9 novembre 1989, Rampelli: “È crollato il muro di cemento, ora picconiamo quello di gomma”
Il Muro di Berlino, 34 anni dopo il crollo e la fine della dittatura comunista sovietica. Da allora nulla è stato più come prima. In un lungo post sui social Fabio Rampelli ricorda quella stagione, l’effervescenza e l’entusiasmo dovuti a quello schianto. Ma anche la svolta post-ideologica e la furia globalista.
“Trentaquattro anni fa assistevamo al crollo del Muro di Berlino in una manifestazione in diretta tv mondiale, i cittadini berlinesi picconavano la barriera su cui si infransero le speranze di tanti giovani della Ddr che cercavano la libertà nell’Ovest, presi a fucilate dai Vopos”, scrive il vicepresidente della Camera.
Rampelli: 34 anni dopo il muro della vergogna
Rampelli ricorda l’opera di tanti bravi e semisconosciuti cantautori di destra che “lanciavano meravigliose melodie, piene di rammarico per quelle vite spezzate e di speranza per la nascita di un’Europa libera. Tra questi Michele Di Fiò con la sua Est“. E ancora la manifestazione promossa a Roma dal Fronte della Gioventù dell’epoca “Addio Maledetto Muro”. Allegria, distribuzione di boccali di birra e l’abbattimento simbolico di un gigantesco muro di cartone. “Una gioia incontenibile per l’epilogo della tirannide comunista per cechi, slovacchi, polacchi, ungheresi, rumeni, tedeschi, bulgari.
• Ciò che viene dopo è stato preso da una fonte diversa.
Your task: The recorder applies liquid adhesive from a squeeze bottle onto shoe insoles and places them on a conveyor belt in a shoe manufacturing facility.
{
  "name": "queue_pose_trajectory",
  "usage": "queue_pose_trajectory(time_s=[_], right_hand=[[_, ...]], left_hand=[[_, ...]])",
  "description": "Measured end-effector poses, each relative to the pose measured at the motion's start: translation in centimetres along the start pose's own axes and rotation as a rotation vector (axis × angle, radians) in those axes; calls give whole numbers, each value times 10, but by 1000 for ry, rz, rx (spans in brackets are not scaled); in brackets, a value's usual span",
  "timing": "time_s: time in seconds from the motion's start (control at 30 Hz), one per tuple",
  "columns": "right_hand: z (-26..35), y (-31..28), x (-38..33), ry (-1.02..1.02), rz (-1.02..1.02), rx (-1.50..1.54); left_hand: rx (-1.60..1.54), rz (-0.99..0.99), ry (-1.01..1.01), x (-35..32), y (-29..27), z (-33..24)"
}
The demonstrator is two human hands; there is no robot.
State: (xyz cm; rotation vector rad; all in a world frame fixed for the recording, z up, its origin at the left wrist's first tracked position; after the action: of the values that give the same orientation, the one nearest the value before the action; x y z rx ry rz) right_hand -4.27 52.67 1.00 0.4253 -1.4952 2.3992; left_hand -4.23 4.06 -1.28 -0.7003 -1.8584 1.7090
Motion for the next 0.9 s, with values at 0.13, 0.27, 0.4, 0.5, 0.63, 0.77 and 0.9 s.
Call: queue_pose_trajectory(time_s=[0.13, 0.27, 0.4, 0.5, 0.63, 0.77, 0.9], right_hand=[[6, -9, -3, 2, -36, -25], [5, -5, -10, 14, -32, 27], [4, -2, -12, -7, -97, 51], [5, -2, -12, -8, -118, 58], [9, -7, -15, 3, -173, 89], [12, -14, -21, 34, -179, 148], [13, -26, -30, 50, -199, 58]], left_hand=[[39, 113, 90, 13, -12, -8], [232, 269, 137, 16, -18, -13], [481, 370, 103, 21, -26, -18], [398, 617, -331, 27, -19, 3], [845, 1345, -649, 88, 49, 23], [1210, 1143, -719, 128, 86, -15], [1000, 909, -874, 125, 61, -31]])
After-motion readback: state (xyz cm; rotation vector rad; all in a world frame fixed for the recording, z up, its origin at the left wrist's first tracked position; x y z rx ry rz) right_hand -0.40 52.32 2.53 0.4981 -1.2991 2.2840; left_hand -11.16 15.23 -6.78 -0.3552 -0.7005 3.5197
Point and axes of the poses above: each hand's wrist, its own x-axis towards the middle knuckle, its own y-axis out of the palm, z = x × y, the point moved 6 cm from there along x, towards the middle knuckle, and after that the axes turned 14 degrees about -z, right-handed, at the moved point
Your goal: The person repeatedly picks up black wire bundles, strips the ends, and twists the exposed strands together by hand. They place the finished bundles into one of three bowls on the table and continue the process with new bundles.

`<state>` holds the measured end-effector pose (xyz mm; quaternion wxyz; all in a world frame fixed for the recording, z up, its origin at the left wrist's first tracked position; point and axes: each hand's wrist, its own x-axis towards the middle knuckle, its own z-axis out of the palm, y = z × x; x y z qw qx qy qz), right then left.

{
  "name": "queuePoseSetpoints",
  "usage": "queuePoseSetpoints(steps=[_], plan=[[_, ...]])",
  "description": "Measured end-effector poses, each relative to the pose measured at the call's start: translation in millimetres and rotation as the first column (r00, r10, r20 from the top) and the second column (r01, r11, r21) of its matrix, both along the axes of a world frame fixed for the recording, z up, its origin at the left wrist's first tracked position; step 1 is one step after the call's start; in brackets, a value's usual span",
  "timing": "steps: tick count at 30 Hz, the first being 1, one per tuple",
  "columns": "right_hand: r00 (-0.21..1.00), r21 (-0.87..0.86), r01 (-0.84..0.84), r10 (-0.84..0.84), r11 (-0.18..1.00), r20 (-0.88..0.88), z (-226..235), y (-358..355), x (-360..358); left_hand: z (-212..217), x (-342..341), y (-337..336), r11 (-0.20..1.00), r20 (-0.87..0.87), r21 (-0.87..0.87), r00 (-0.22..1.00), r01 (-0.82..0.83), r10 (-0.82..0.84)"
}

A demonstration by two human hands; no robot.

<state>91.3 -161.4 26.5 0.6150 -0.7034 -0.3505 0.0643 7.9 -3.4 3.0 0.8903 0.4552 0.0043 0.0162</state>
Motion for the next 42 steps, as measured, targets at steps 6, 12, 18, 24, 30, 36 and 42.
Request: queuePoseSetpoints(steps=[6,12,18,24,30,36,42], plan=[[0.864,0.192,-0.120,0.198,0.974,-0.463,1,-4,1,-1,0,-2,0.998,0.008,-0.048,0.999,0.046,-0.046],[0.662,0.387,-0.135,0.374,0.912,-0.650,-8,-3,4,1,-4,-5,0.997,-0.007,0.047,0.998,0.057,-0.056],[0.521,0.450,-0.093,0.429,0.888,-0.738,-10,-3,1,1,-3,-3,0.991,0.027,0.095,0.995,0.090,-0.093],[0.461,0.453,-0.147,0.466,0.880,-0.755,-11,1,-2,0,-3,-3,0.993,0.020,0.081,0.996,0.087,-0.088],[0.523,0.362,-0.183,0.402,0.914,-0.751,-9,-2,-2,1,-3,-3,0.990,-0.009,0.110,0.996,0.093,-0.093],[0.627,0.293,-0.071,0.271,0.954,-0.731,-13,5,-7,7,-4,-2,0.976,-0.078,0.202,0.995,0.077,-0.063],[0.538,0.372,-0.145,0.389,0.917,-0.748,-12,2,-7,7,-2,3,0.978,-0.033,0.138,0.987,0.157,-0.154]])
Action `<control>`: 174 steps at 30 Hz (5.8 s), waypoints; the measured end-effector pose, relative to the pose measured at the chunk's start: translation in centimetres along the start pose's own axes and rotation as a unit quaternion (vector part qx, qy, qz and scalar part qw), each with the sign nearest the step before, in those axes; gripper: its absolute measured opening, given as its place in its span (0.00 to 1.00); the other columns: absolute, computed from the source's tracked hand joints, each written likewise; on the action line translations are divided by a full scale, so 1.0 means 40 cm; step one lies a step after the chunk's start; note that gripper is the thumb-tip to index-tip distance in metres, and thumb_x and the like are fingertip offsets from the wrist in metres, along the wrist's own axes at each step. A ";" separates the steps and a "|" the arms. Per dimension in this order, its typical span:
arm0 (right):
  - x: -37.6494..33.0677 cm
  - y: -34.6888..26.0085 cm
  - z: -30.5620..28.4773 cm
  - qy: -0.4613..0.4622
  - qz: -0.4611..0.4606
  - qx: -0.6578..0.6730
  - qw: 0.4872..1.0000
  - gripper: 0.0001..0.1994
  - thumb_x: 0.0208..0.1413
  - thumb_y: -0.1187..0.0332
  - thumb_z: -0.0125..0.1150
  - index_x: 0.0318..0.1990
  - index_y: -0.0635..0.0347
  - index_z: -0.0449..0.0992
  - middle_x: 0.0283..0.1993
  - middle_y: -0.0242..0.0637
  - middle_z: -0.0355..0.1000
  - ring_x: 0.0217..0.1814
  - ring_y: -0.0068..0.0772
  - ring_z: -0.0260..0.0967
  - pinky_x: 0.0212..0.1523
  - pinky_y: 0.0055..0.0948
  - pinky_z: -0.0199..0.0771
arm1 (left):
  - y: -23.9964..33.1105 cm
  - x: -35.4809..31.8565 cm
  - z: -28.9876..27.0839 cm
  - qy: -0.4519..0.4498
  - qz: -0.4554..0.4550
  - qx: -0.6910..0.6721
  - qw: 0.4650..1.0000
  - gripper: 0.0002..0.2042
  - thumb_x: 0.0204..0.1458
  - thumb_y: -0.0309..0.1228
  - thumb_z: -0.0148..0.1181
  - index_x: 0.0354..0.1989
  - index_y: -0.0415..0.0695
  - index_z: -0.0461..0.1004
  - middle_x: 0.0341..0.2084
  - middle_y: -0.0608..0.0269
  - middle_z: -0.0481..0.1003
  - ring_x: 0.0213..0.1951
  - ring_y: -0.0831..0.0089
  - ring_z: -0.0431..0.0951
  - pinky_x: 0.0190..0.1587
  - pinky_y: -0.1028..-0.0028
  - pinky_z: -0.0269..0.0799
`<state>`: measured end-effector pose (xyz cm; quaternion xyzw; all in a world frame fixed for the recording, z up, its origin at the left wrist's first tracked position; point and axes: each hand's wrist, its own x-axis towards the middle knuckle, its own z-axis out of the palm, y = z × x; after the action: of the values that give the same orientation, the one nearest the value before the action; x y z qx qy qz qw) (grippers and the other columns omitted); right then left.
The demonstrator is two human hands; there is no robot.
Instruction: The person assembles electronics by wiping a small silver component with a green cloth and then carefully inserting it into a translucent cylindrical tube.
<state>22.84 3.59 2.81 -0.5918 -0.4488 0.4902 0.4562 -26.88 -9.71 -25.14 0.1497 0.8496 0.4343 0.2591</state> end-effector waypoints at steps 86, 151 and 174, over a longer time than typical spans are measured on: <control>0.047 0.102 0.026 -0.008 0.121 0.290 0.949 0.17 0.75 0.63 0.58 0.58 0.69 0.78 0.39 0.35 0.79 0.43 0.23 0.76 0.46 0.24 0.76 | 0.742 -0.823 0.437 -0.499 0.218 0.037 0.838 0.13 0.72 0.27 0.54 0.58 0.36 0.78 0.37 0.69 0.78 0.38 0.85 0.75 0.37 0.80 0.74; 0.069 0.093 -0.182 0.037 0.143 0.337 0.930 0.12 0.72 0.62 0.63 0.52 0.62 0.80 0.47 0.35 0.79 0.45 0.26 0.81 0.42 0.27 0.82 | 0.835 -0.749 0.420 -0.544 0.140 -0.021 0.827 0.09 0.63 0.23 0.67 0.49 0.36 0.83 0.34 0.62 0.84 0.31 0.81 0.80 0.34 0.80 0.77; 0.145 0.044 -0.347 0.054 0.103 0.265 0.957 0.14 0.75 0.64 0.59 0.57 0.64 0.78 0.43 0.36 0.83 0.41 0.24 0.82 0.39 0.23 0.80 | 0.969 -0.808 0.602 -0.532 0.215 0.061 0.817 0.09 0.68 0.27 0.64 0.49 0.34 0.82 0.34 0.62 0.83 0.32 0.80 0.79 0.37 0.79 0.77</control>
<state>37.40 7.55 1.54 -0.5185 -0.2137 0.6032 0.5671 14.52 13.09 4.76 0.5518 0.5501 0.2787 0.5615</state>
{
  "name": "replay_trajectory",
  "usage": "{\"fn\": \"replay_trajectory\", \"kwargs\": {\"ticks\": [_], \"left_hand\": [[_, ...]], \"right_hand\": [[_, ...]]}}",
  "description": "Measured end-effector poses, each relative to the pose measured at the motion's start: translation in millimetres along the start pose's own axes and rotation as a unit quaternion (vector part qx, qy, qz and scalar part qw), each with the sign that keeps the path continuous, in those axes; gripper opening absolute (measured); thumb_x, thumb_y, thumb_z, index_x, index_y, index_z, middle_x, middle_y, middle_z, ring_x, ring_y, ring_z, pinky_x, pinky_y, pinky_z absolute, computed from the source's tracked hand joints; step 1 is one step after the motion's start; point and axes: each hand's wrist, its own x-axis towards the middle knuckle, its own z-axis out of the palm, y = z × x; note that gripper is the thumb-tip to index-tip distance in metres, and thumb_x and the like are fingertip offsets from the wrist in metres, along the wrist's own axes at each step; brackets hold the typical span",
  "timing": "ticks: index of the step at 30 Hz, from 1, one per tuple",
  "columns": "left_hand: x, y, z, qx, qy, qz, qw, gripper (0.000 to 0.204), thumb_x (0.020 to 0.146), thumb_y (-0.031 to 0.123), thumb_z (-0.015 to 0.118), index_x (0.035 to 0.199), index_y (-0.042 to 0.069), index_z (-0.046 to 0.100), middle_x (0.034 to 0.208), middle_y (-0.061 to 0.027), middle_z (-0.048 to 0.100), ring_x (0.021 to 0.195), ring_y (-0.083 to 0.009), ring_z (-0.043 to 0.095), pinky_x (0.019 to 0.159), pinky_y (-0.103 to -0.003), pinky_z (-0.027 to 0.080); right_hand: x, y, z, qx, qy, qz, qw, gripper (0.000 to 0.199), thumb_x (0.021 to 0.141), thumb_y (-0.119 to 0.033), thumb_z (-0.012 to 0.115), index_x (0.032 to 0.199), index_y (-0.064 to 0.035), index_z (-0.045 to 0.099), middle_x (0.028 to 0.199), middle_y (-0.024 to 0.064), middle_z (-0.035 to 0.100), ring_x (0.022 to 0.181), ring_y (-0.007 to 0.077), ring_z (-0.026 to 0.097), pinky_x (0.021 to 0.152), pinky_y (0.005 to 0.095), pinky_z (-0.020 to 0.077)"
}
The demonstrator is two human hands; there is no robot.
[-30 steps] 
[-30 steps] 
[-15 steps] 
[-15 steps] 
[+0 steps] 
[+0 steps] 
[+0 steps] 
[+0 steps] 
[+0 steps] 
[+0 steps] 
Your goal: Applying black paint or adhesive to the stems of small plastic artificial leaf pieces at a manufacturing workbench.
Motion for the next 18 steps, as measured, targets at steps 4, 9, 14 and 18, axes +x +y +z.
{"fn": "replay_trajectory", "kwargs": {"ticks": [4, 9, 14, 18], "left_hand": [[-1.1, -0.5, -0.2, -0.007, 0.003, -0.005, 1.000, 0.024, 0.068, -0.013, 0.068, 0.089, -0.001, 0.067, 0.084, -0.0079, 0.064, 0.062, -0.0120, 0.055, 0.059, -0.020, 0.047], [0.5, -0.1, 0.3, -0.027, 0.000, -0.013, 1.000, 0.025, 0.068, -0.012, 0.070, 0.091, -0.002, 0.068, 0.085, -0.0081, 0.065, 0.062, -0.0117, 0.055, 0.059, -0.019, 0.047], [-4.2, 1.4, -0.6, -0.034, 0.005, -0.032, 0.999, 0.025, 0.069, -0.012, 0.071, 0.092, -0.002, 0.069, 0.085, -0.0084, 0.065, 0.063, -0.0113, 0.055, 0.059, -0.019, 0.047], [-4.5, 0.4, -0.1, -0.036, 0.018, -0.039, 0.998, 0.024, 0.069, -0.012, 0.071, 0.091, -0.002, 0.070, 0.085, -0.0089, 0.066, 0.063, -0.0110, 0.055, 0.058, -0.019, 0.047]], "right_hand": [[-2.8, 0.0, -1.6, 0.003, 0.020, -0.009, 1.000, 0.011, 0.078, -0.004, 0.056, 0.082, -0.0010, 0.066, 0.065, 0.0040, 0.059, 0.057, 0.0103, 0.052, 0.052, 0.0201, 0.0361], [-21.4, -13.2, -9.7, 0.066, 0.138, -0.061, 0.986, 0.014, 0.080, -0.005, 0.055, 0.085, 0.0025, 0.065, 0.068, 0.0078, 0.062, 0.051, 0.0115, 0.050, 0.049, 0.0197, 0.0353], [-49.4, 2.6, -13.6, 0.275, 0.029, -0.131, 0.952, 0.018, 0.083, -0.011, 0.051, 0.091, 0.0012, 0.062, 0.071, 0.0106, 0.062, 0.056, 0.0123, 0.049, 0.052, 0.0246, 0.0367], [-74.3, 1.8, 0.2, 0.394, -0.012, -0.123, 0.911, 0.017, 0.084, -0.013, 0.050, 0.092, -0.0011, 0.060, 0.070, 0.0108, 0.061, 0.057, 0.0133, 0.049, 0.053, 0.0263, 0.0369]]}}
Fu l’inizio di una nuova era – scrive il parlamentare di FdI – ma a quell’impeto represso per mezzo secolo si affiancava il mostro globalista”.
La dittatura comunista il mostro globalista
Chi ha abbattuto dunque il Muro? I popoli esausti dalla repressione o la furia globalista? “Da quel 9 novembre i popoli del vecchio continente hanno conquistato la democrazia politica e questo è stato un grande risultate. Ma non possiamo dire – aggiunge – che esista oggi una simmetrica democrazia economica”. L’elenco delle criticità è lungo: dalla concorrenza sleale alle dinamiche industriali e commerciali “immiserite nel magmatico mondo della finanza apolide”.
La non politica e la furia della finanza apolide
E ancora: “Singole società multinazionali mostrano bilanci più cospicui di quelli di interi Stati. Le diseguaglianze sociali crescono, la ricchezza del mondo è sempre più appannaggio di un manipolo di magnati. L’emigrazione di necessità diventa esodo generalizzato. L’antico sfruttamento dell’uomo sull’uomo, tipico della rivoluzione industriale, è polverizzato da uno sfruttamento sistematico delle categorie più deboli, a iniziare dai bambini africani che rovistano tra le miniere. E da quelli cinesi stipati in capannoni insalubri 15 ore al giorno. Inconsapevoli e disgraziati strumenti per miliardarie fortune. Gli istituti di credito schifano l’economia reale e si rifugiano nei titoli azionari e obbligazionari. Ostacolando sviluppo e crescita”.
Dopo il muro di cemento quello di gomma
A un muro di cemento durato 45 anni si è sostituito un altro muro – conclude Rampelli – un muro di gomma. “Verso il quale destre e sinistre europee dovrebbero scagliarsi per rappresentare e difendere gli interessi dei deboli, popoli in testa. Il muro dunque è venuto giù per metà. E sta a noi mettere in campo il coraggio per fronteggiare il mostro globalista. Muri di cemento e muri di gomma, coloro che si battono ancora per un mondo migliore vi dichiarano guerra. Tornerà il giorno delle picconate e foreranno stavolta anche il caucciù”.